Bridget shakes her head and rolls her eyes. I manage to see the latter even while she’s doing the former. It’s like a condescension sandwich. 

“You came here to talk to me. You told me all about what happened. She came to you, it looked like you might hook up, then she got mad. But only after you each had an idea how the other really felt.” 

“That’s not what happened.” 

“She defended you to her father, which is why you’re still in the running. You defended her to him, which is why she now has some responsibility. Trust me, Brandon. She was saying thank you, and you were saying she’s special.” 

“I think I can decide for myself what I said.” 

“You’re like kids. Two stupid kids.” 

“Thanks, Bridge.” 

“You might as well be passing notes. Jesus, you’re both fucked up.” 

“I’m not fucked up.” I pause. “Okay, I’m fucked up. But I still know what I’m saying. I don’t need you to interpret my encounters. I just wanted to check on you and bitch.” 

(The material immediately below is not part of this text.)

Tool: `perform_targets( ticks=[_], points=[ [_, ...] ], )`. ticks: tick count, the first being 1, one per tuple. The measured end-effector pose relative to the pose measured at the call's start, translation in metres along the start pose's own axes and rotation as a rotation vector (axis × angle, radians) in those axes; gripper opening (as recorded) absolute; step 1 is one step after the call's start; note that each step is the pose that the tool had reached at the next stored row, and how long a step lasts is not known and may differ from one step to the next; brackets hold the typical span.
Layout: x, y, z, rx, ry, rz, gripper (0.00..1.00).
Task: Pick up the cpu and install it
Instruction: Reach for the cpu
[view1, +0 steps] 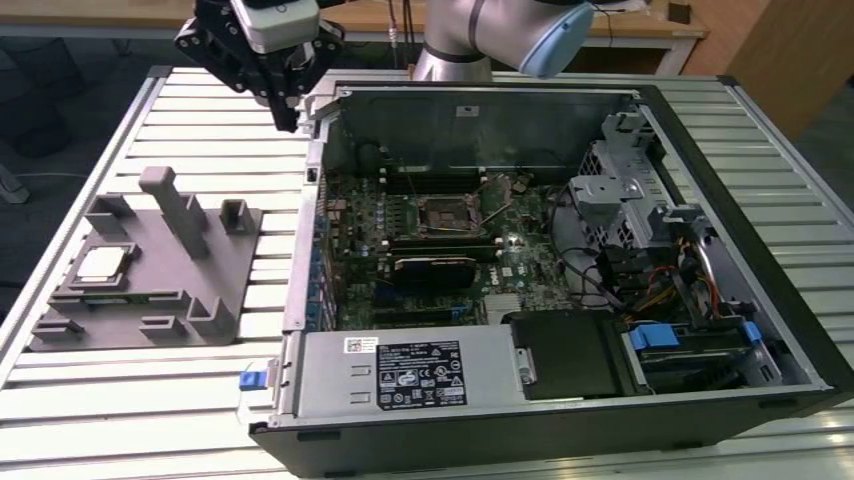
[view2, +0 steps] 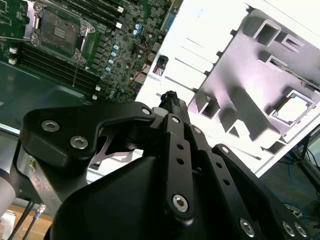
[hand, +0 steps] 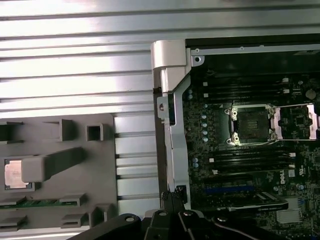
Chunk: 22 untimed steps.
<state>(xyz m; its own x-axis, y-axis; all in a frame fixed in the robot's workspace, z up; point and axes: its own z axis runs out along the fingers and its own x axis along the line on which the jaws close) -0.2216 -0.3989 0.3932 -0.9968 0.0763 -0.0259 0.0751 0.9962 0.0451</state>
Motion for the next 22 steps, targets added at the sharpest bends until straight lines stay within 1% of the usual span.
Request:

“And yet you told me every detail, just like you yammered on and on about her before dinner. I don’t know why you won’t just admit that you’re into her.” 

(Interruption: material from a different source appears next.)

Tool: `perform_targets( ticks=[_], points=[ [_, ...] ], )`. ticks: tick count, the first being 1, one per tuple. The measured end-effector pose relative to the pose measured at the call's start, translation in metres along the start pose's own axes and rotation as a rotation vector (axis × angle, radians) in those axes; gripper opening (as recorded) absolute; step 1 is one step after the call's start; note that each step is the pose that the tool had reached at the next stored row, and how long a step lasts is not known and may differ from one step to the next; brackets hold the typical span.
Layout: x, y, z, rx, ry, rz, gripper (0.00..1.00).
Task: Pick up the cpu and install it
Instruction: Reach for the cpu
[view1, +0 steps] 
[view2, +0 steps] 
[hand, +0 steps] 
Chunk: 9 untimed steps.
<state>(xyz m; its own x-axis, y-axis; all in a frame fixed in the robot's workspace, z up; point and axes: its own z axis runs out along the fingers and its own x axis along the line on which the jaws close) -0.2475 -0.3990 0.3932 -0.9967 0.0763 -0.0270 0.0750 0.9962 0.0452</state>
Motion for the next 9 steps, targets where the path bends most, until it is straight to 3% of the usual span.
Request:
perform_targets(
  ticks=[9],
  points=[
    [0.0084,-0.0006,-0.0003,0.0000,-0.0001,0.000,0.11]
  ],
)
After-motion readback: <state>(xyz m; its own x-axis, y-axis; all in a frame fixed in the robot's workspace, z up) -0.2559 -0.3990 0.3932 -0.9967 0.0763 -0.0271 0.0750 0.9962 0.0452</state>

“I was plenty into her. But I can’t keep screwing my boss’s daughter. And why are you so interested, anyway? You’re a girl. Girls aren’t supposed to be all about getting it on.” 

“Yeah. You know so much about women.” 

I’m a little offended. I know plenty. I know what women want and what they seem to need. I’ve been with dozens, and have never to my knowledge left one unsatisfied. 

Bridget nudges the phone again. “Call her.” 

“And say what?” 

“Tell her you want to go out.” 

“She made a point about how we can’t keep doing what we did. Her father will flip.” 

“She needs you to hit the ball back, Brandon. You’re an idiot, so you didn’t volley. You wanted my advice, this — ”

“I very much don’t want your advice.”  

“ — is it. All she wanted was some sort of sign that you feel what she feels.” 

“She feels ambition.” 

Bridget rolls her eyes again. “She came to see you, Brandon.” 

“To see my job site.” 

“Which she didn’t need to do. And then she stayed behind.” 

“To set the record straight. About how we’re through.” 

“Do you know how you’re through with someone? It doesn’t take an announcement — you’re just done. That poor girl came to you and put herself out there, but you ignored her.” 

Bridget is twisting all of this. She wasn’t there, so she doesn’t know. I know much better than her. Maybe I should describe it all again. I already told her everything we said and did, right down to how Riley was dressed and how her face looked and …

“You’re so full of shit.”

“Call her,” Bridget says. “Just call her, and I’ll leave you alone.” 

I pick up the phone. I have Riley’s number because she gave it to me that first night, and I haven’t deleted it because, you know, I might need it sometime. Her contact entry on my phone seems to have pulled her photo from somewhere online, and I look at it for several seconds, remembering how she was that first day, then at dinner, then meeting my lips. In that thing we can’t do again. In those moments we can’t have more of. But that raises a strange sensation within me, and I don’t like the way it feels. 

It’s not the sex that’s bothering me. 

It’s the dinner. It’s the morning in the meadow. 

I realize how much I’ve been thinking about those two intervals of time. How I’d been checking the Overlook’s schedule, more curious than ever to see what its lineup will be when it reopens. Bridget doesn’t love live music, so I guess I’d thought of inviting Mason and Riley, since I know Riley is into that. And maybe Mason wouldn’t want to come. Maybe Riley and I could go alone. And we could grab dinner again. I could make her laugh, and hear that unique kind of vocal music, too. 

Something must shift in my expression because when I look up, Bridget is giving me her most obnoxious grin. 

“What?” I say, thinking I might already know, afraid of what it might mean. 

“Call her,” Bridget repeats, “and take a chance for once in your life.”